- Aim of the task
The answer should consist of each line from the data below that includes "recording".

- Available records
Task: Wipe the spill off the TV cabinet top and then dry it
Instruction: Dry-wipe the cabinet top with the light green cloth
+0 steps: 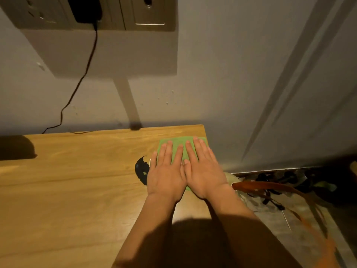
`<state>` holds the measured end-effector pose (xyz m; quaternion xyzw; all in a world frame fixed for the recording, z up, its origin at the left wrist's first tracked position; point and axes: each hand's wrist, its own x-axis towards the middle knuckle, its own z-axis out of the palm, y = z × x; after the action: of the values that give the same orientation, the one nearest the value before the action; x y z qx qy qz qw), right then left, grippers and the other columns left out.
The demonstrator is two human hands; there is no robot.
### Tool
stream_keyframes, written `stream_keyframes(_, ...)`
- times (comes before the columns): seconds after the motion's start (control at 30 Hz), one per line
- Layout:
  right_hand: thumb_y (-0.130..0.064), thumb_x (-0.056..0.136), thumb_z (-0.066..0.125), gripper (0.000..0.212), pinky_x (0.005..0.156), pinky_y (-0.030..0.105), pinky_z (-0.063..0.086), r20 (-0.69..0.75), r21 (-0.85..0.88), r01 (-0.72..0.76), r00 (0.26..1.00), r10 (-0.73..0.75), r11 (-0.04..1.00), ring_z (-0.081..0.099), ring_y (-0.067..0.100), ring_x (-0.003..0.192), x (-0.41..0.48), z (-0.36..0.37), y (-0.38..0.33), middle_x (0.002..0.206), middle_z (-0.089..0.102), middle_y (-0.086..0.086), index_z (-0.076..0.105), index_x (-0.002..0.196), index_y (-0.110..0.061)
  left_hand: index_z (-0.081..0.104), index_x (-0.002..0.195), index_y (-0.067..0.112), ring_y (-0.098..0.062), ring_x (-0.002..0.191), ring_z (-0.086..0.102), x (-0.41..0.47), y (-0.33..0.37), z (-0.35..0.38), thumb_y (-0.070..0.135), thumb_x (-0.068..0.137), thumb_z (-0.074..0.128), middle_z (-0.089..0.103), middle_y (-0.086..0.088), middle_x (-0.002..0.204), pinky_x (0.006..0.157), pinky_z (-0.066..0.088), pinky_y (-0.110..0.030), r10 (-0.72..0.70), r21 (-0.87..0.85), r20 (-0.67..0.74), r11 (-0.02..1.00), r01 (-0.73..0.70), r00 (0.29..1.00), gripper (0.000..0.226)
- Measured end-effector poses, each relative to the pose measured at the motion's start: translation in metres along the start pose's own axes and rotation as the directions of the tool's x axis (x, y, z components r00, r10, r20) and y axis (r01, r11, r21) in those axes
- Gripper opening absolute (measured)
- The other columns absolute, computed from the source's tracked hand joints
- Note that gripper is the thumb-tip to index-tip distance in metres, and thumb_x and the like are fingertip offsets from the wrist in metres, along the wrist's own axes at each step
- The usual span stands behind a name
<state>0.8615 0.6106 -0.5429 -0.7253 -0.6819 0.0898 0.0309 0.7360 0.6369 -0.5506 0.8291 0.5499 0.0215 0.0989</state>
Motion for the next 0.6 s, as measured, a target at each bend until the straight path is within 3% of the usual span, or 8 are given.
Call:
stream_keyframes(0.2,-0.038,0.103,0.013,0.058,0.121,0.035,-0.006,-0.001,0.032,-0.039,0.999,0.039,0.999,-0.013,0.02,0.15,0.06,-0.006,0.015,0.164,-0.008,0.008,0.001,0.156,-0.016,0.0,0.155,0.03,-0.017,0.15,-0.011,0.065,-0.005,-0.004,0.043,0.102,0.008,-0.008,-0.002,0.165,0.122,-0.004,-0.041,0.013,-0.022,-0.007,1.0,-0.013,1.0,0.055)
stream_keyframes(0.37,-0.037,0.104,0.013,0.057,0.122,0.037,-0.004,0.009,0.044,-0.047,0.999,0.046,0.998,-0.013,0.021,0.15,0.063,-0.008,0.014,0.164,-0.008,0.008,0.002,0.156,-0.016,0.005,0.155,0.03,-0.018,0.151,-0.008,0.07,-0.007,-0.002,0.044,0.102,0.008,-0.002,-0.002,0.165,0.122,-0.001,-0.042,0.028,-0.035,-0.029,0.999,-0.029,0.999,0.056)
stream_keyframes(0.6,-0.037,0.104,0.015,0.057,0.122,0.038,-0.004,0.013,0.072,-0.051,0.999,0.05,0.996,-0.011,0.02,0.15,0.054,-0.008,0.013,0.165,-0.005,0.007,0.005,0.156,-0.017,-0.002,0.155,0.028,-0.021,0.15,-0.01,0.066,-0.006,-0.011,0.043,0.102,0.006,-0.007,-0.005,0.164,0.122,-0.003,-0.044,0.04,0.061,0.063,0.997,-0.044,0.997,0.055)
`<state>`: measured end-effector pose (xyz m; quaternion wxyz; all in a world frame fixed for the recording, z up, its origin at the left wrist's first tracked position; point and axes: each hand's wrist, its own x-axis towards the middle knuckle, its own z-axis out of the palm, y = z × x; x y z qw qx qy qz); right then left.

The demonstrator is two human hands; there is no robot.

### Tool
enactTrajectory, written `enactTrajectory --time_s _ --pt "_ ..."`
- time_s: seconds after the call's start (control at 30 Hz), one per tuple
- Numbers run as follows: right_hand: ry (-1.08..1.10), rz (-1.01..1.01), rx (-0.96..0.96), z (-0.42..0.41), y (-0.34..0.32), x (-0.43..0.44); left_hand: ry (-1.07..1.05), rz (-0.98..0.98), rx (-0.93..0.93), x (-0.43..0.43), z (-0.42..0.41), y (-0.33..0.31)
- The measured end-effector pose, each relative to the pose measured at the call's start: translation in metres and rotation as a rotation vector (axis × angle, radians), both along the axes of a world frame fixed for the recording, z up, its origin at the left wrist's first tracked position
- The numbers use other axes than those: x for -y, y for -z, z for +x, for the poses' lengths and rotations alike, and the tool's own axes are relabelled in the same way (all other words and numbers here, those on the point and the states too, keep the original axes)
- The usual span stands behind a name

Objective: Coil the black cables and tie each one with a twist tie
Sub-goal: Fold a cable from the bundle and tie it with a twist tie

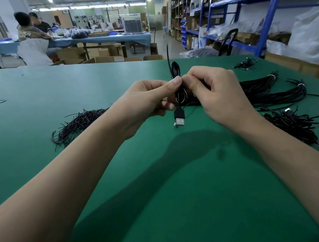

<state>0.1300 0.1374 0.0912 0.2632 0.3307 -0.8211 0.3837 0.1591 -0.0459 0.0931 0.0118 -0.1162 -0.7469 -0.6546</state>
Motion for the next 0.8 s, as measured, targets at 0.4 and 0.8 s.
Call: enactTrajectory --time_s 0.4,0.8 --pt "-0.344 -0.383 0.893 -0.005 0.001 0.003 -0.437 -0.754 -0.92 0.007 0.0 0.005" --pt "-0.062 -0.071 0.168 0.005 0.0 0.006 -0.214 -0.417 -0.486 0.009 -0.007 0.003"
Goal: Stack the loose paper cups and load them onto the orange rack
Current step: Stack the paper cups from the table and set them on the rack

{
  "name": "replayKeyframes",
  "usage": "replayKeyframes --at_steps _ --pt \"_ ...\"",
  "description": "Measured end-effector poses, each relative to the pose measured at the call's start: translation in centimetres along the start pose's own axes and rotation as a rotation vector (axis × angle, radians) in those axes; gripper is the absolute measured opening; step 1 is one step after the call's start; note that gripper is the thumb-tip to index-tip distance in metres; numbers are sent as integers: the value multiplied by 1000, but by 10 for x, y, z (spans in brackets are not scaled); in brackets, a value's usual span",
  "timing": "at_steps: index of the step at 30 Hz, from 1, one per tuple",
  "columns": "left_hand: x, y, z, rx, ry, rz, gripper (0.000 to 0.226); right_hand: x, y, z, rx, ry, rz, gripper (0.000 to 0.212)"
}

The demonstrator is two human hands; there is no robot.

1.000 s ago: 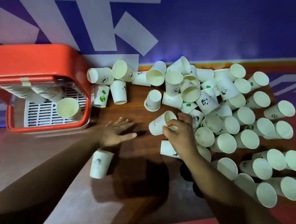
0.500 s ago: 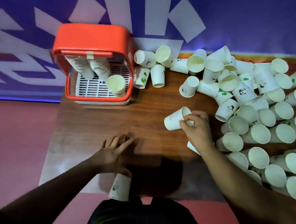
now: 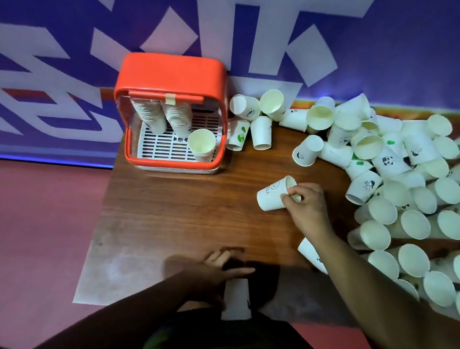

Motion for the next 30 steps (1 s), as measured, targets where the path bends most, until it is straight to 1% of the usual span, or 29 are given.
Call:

- Exercise output
`<state>` holds the measured end-effector pose (xyz m; quaternion xyzw; all in a world frame fixed for the recording, z up, its origin at the left wrist's first tracked position; point and axes: each hand's wrist, its own x-axis towards the middle knuckle, its own z-axis out of the palm, y = z × x; after the action: of the values that give the same orientation, the one nearest the value before the action; x y z qx qy qz qw), right then left, grippers and the other columns left out.
`<state>`: measured end-effector pose (xyz m; quaternion wxyz; all in a world frame fixed for the recording, z up, its origin at the left wrist's first tracked position; point and axes: each hand's wrist, its own x-axis towards the middle knuckle, its own z-axis out of the palm, y = z × x; x y z qw qx qy qz); right then left.
- The measured end-effector pose, each relative to the pose measured at the call's start: translation in metres and rotation as a rotation vector (axis × angle, radians), both along the axes of a world frame fixed for the recording, z up, its origin at the left wrist's first tracked position

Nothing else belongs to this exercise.